Changes in demand for Portuguese sovereign debt around the 2010-2011 crisis and the role of market power
September 20, 2025Governments around the world maintain enormous stocks of sovereign debt. Most of this debt is issued in auctions where investors submit bids consisting of the highest price they are willing to pay to purchase a unit of debt, and how much debt they are willing to buy.
This paper documents shifts in the demand for Portuguese sovereign bonds around the debt crises of the early 2010’s. Drawing on detailed data from Portuguese debt auctions, the paper shows that during the crisis investors became much less willing to absorb new debt unless prices dropped substantially.
Importantly, this change was not only due to investors reassessing the fundamental value of the bonds. It also reflected the exercise of market power: with only a small number of primary dealers allowed to bid in the auctions, individual investors could strategically bid below value to influence prices.
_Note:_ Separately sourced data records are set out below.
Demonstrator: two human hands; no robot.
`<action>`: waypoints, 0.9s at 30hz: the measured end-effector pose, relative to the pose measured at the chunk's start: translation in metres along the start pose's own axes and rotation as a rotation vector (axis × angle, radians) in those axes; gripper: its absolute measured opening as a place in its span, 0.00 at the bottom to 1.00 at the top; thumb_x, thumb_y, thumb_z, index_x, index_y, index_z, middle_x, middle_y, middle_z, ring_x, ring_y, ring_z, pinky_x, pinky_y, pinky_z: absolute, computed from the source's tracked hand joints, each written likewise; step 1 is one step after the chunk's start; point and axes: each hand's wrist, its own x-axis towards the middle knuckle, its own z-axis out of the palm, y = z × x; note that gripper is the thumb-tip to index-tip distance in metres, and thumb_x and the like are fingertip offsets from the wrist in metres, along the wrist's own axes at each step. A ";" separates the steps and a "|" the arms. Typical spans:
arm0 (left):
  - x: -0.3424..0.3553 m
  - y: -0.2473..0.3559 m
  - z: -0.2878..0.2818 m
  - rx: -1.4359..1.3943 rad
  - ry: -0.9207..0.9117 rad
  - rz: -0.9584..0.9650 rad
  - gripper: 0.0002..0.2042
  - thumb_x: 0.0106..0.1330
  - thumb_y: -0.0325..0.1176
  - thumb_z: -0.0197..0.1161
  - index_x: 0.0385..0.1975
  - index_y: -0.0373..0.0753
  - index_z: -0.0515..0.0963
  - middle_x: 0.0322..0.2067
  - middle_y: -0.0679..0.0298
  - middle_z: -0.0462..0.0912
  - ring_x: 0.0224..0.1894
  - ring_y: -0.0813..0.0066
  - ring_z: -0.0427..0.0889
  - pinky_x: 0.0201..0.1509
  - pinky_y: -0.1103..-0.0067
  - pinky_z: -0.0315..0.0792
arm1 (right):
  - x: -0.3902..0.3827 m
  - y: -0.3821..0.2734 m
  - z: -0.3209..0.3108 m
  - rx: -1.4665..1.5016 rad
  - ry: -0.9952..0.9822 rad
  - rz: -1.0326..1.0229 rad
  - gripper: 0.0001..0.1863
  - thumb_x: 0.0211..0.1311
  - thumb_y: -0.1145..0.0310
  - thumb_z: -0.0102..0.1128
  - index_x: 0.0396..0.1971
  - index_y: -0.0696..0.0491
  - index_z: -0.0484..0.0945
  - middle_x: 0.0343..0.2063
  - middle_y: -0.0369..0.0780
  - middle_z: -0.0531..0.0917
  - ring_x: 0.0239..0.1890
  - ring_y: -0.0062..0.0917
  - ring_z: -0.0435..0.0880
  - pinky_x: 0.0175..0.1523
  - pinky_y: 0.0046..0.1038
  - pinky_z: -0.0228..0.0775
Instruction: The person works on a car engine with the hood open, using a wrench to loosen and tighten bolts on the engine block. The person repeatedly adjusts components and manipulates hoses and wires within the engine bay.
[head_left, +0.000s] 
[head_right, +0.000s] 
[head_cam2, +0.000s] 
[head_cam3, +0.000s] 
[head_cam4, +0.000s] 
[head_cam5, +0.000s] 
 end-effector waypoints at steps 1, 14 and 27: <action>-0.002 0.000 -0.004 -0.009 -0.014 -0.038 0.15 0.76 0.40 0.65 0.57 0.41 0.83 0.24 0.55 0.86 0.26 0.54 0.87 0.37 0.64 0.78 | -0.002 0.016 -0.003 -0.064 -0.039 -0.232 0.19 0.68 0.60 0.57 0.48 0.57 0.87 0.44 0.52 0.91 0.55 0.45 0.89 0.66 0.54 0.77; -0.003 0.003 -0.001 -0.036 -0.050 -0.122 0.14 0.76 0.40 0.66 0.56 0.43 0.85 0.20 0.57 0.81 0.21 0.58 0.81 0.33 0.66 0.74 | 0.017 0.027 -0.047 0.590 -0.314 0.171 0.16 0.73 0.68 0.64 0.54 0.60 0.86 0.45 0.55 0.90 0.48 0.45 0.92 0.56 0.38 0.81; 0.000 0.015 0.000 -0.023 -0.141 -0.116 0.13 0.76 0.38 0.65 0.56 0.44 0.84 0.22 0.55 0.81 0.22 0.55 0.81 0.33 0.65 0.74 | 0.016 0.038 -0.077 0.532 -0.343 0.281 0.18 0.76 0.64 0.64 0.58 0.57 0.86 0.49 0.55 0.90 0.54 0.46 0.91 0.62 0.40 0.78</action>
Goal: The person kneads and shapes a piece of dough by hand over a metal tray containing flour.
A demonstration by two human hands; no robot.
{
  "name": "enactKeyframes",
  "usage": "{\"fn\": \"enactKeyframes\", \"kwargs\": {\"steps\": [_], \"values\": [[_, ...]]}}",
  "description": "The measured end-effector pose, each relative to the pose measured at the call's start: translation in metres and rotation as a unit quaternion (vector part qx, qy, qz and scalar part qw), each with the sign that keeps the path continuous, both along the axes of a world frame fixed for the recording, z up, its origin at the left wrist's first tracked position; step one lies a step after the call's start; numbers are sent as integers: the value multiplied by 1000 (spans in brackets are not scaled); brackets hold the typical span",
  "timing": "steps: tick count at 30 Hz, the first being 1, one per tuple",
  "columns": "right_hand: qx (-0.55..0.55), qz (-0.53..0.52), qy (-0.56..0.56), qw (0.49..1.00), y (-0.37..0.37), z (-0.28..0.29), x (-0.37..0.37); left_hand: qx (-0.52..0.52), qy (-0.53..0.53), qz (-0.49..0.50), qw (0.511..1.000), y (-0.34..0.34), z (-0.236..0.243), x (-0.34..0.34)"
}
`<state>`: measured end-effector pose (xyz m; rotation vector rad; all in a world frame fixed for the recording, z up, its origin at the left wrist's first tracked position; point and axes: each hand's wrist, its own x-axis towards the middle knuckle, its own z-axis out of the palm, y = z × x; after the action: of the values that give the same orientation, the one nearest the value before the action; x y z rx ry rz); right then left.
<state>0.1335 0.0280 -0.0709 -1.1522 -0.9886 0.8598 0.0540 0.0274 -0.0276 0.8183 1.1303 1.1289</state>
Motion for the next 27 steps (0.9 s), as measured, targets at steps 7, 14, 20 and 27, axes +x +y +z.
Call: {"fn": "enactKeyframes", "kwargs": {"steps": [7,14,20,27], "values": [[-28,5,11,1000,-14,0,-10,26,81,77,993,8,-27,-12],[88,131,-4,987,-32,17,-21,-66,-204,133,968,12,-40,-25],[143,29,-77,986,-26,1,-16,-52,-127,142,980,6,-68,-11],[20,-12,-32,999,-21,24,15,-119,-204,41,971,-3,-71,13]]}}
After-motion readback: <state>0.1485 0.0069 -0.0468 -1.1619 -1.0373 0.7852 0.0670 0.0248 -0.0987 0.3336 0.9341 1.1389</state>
The paper then asks: how much of the shift in demand is due to changes in the valuation of the assets and how much of it is due to the market power of investors and their strategic decisions? In normal times, such market power is negligible. But as the crisis unfolded, the wedge between what investors were willing to pay and what they bid widened, leaving the government unable to capture the full value of its securities. This inefficiency, though small in absolute terms, grew to about 0.6 percent of the amount raised during the peak of the crisis.
Finally, the paper suggests that during crises issuing shorter-term debt appears to reduce these inefficiency costs, though it comes with the risk of more frequent refinancing.